AEX
-3.3700
Le crissement aigu des petits tramways jaunes qui sillonnent les collines du vieux Lisbonne donne vie à une carte postale de la capitale portugaise.
Une expérience dont les touristes raffolent au point d'agacer certains riverains, qui ne trouvent plus leur place.
Au petit matin, sur la place Martim Moniz, dans le centre de Lisbonne, les passagers font parfois la queue pendant plus d'une heure devant l'arrêt du tramway N°28, au parcours le plus apprécié.
Introduits à la fin du XIXe siècle, quand ils étaient encore tirés par des chevaux, les tramways lisboètes, qui peuvent accueillir une cinquantaine de personnes, conservent le plancher en bois et les fenêtres guillotine qui leur donnent aujourd'hui leur allure surannée.
"C'est un incontournable lorsqu'on est à Lisbonne", témoigne à l'AFP Patrice Schneider, un touriste suisse de 71 ans qui connaissait déjà le tram 28, mais tenait à le faire découvrir à un groupe d'amis.
"C'est conseillé dans tous les guides touristiques", abonde Sandra Billy, une sexagénaire originaire de Haute-Savoie, dans l'est de la France, impatiente de découvrir ce voyage pittoresque.
Le circuit du tram, qui gravit en brinquebalant les ruelles étroites et pentues, tantôt s'engouffre dans les petites rues en effleurant les murs des bâtiments aux couleurs pastel, tantôt offre à ses passagers des vues imprenables sur l'estuaire du Tage.
Mais face à l'afflux toujours plus massif de touristes — près de 9 millions en 2023 — des voix s'élèvent parmi la population locale pour dénoncer un des effets du surtourisme sur la capitale portugaise.
"Le tramway? C'est plus pour nous. C'est réservé aux touristes!" s'insurge Luisa Costa, une habitante de la Mouraria, un des quartiers populaires qui s'étale sur un des collines de la vieille ville.
- "Un tramway nommé dévastation" -
Comme les tramways sont bondés de visiteurs étrangers, cette sexagénaire attend un peu plus loin, à l'arrêt d'un des minibus électriques mis en place par la société des transports de Lisbonne (Carris) pour desservir les riverains qui empruntent ces mêmes itinéraires.
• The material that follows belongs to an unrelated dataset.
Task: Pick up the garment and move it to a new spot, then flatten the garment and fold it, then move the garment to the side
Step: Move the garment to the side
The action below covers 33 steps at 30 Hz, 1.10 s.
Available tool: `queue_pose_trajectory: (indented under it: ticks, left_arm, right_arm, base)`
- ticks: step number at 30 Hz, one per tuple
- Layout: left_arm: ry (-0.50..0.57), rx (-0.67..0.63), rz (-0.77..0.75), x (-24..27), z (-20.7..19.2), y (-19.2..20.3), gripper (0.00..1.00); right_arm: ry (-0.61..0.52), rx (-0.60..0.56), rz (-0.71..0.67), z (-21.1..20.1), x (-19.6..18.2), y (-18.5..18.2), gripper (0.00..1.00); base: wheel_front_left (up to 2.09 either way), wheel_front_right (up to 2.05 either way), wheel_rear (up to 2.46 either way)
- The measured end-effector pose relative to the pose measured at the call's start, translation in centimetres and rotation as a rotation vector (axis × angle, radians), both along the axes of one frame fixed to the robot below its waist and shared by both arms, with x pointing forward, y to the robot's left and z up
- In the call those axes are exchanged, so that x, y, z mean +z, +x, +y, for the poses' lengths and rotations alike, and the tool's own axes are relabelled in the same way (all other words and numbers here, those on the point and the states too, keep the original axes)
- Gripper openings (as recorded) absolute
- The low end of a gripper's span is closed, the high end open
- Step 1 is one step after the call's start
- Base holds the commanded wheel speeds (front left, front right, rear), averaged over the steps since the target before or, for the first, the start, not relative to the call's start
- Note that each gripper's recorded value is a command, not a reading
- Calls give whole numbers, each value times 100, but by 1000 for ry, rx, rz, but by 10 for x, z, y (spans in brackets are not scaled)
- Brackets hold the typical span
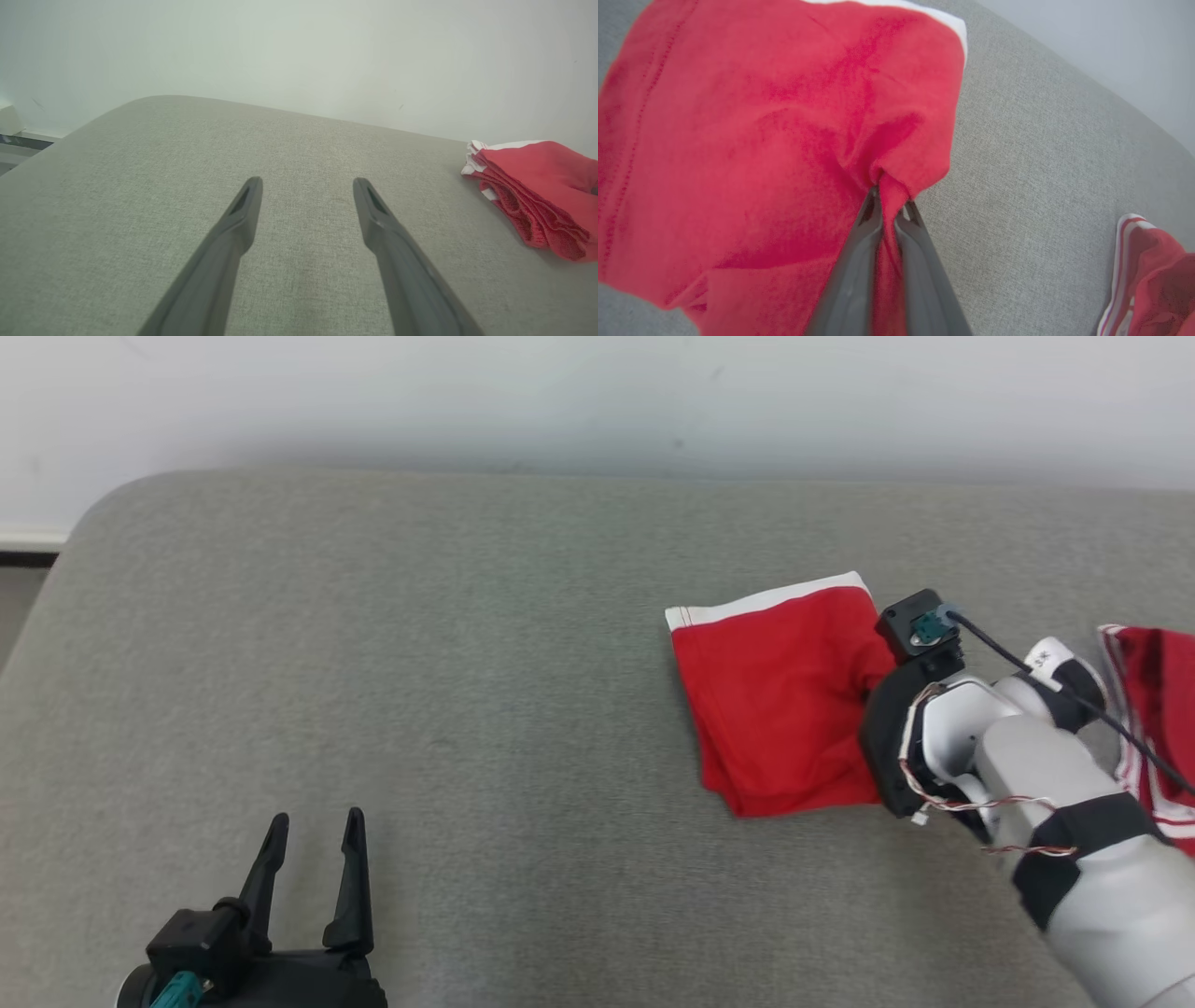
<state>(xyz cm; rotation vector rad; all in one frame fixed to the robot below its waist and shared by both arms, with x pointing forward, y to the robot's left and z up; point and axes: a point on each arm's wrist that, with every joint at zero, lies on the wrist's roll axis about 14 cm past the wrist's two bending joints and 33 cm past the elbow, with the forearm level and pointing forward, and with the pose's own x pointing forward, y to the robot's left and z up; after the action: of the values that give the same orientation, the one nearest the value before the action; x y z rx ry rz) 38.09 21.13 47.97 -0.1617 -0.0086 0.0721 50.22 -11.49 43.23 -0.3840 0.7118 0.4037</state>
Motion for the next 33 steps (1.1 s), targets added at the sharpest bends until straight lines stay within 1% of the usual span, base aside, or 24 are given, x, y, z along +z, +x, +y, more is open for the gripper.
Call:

Des tramways rouges spécialement prévus pour les touristes ont également été créés, mais ils sont moins populaires en raison des tarifs beaucoup plus élevés.
Malgré ces mesures, "la situation ne cesse d'empirer", assure Fatima Valente, une retraitée de 82 ans.
Des associations locales tentent de s'organiser déjà depuis plusieurs années pour réclamer un service de transports en commun "plus digne et plus fiable", à la fois pour les résidents et les visiteurs.
Le tramway est devenu "un jouet" pour les touristes qui alimente "les stories Instagram" au détriment des habitants de quartiers qui en ont "vraiment besoin", a déploré la journaliste Fernanda Cancio, grand reporter au quotidien centenaire Diario de Noticias, dans une tribune publiée début octobre sous le titre provocateur "Un tramway nommé dévastation".
"En effet, à certains égards la cohabitation peut être difficile", reconnaît une responsable de Carris, Ema Favila Vieira.
Certaines lignes ont récemment été réactivées après leur remplacement au cours du XXe siècle avec le développement du réseau de bus urbains.
"La tendance aujourd'hui est de récupérer les infrastructures là où c'est possible de le faire", explique Mme Favila Vieira en rappelant l'intérêt de ce moyen de transport moins polluant.
Actuellement, Lisbonne compte cinq lignes desservies par des tramways historiques et une sixième où des tramways plus modernes et plus longs circulent au bord du fleuve.